— Reconhece este sujeito? — perguntou
Aparício, enquanto se acomodava na cadeira de jacarandá que
pertencera ao seu avô. Ele trazia nas costas o peso do tempo, mas
ainda mantinha na face serena a imponência dos tempos da mocidade.
— Buenas, seu Hermes — disse o jovem
Lauro estendendo a mão para cumprimentar o homem. O velho Hermes,
gaúcho retaco e barrigudo, respondeu ao cumprimento com má vontade,
agarrando a mão de Lauro pela ponta dos dedos, e ficou em silêncio,
apenas encarando o rapaz.
Lauro imediatamente entendeu o que estava
acontecendo. Desde o verão passado, vinha se encontrando às
escondidas com Ana, filha de Hermes. Mas, ainda naqueles dias, depois
de um baile de ramada e uns tragos de vinho, conseguira arrastar a
morena pras sombras de um galpão e lá mesmo fez o estrago. Teve que
espantar da cabeça os pensamentos para conseguir conter o fino
sorriso que insistia em lhe brotar dos lábios.

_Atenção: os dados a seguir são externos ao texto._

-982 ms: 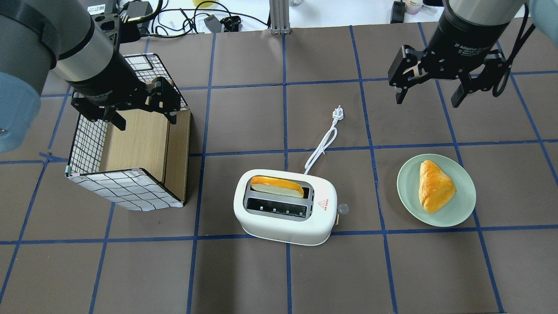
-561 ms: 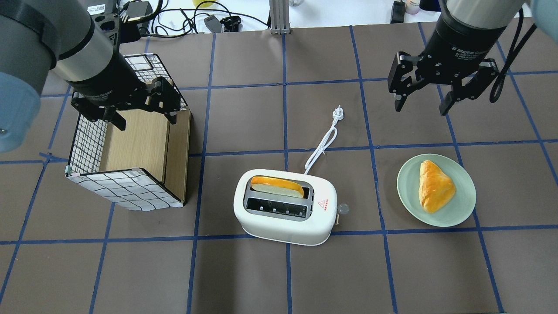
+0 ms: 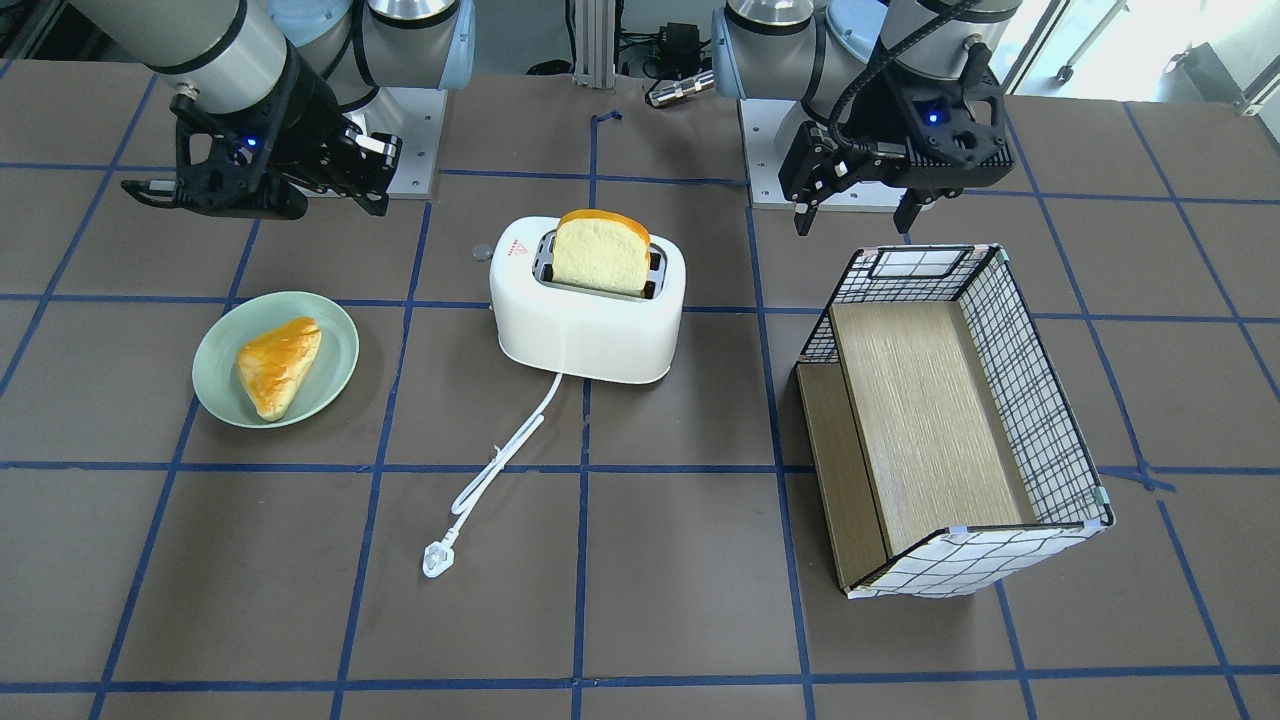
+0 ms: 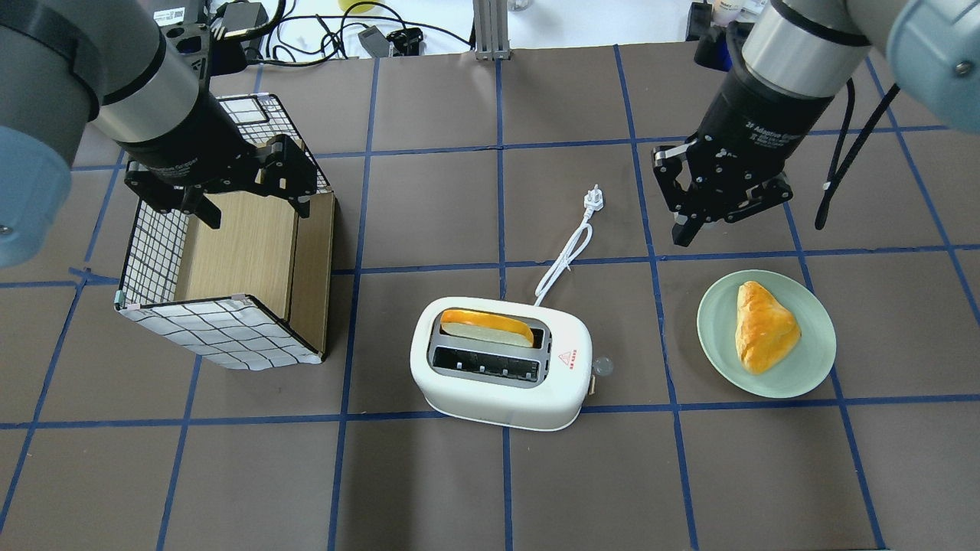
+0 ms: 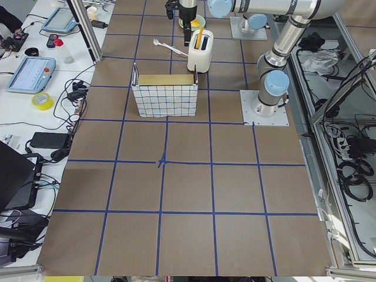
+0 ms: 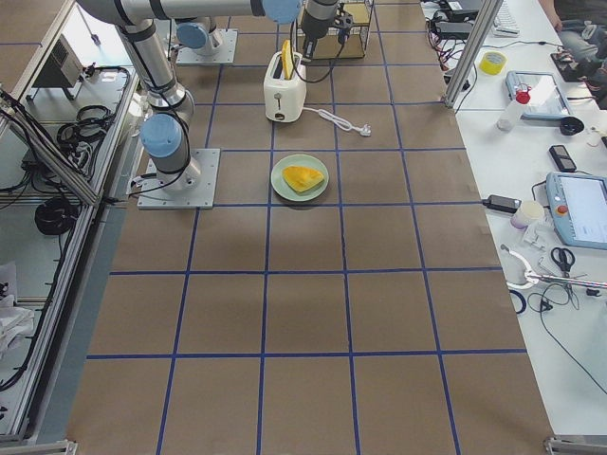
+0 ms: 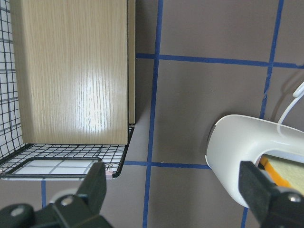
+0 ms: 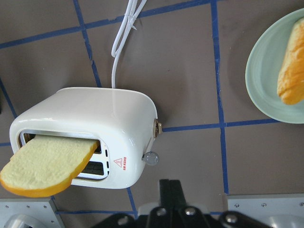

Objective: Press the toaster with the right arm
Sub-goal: 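Move the right gripper down toward the lever on the toaster's side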

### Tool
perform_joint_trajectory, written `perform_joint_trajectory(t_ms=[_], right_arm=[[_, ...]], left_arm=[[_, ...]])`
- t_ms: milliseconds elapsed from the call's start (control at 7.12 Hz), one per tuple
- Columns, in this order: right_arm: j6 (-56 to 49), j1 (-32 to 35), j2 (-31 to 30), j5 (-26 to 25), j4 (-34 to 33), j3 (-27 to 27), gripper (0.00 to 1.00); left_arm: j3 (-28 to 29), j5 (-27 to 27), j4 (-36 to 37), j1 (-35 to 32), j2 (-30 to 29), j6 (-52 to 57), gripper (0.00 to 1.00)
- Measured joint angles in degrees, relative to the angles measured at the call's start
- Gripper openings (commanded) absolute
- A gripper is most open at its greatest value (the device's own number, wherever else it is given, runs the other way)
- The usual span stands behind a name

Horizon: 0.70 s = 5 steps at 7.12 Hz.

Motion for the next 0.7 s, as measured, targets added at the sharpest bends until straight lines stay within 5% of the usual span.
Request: perform_joint_trajectory(t_ms=[702], right_arm=[[0.4, 2.6, 0.4, 2.9, -7.6, 12.6, 0.00]], left_arm=[[0.0, 0.0, 0.0, 0.0, 0.0, 0.0, 1.00]])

— Não tens nada pra nos contar, Lauro?
— indagou Aparício da Silva Bueno, com as mãos cruzadas sobre a
barriga e os polegares dançando em volta do eixo.
— Com todo respeito, meu padrinho, se
estamos aqui é porque nem preciso contar nada — disse ele.
Hermes, que a tudo assistia calado,
levantou-se da cadeira, apertou os olhos inquisidores e ficou
estudando Lauro. Respirou forte, alisou a gola de seu casaco e disse:
— Pois bem, se não tens nada para me
contar, tampouco pede desculpas, imagino que tenhas alguma solução
para o mal que fizeste?
Aparício acompanhava a cena em um
silêncio respeitoso, afinal, também era pai e daria todo o apoio
para o velho Hermes, decidisse o que decidisse.
— Com perdão, seu Hermes. Errei e não
nego. Mas quero que vosmecê saiba que gosto muito da sua filha Ana.
— Lauro fez uma pequena pausa para tomar coragem. — Se o senhor
consentir, eu tenho uma proposta. Mas meu padrinho teria que
concordar também.
Lauro Contreras, como bom contador de
histórias que era, deixou sua frase fazer o efeito desejado e ficou
aguardando a reação dos interlocutores.
— Pois fala duma vez, menino! Não
temos a noite toda! — disse o padrinho.
— Bem, com tudo que aprendi sobre a
lida e os negócios com o senhor, tenho pensado muito na situação
lá no campo das “lebre”. Como aquela ponta de campo é muito
longe, está meio abandonada. É quase uma tropeada ir lá recorrer
e, além do que, o gado que está lá engordando pode acabar se
extraviando por aí, ou algo pior. Quem sabe, se o seu Hermes achar
que é certo, levanto um rancho lá naquele fundão e cuido do que
tiver por lá. Fico de posteiro da estância e ainda me junto com a
Ana pra reparar o mal que fiz.
O velho Aparício, pensativo, batia os
dedos compassadamente em sua escrivaninha. Hermes, por sua vez,
acendeu um cigarro, deu uma tragada e, ao assoprar a fumaça na
fronte do outro, não escondeu o sorriso.
— O mal está feito e não tem como
desfazer. Senhor Aparício, ficaria muito grato se vosmecê
concedesse o posto pra este rapaz levar minha filha a morar com ele.
— O posto está concedido — disse
Aparício. — Parabéns pelo casório, então, seu Lauro!
Hermes ficou feliz em ter uma boca a
menos no rancho e de ter a filha apadrinhada por um dos estancieiros
mais ricos da região.
— Parabéns, gaúcho! Assim, evitaste
que Ana enviuvasse antes de casar e de colocar mais um guri sem pai
pelo mundo.
Surpreso pelo comentário, Lauro abraçou
o velho e ganhou o cumprimento de seu padrinho. Foram juntos dar a
notícia para a peonada, que aguardava ansiosa no galpão.
— Não é que o patrão preparou este
assado todo pra colocar um freio no Lauro? Mas que barbaridade! —
Euleutério troçava aos risos, já estava mais do que passado no
trago.
Aparício da Silva Bueno foi quem deu a
notícia para a mulata Pitanga. Já Lauro Contreras, resignado,
comemorou noite adentro. Assim, nasceu o Posto das Lebres.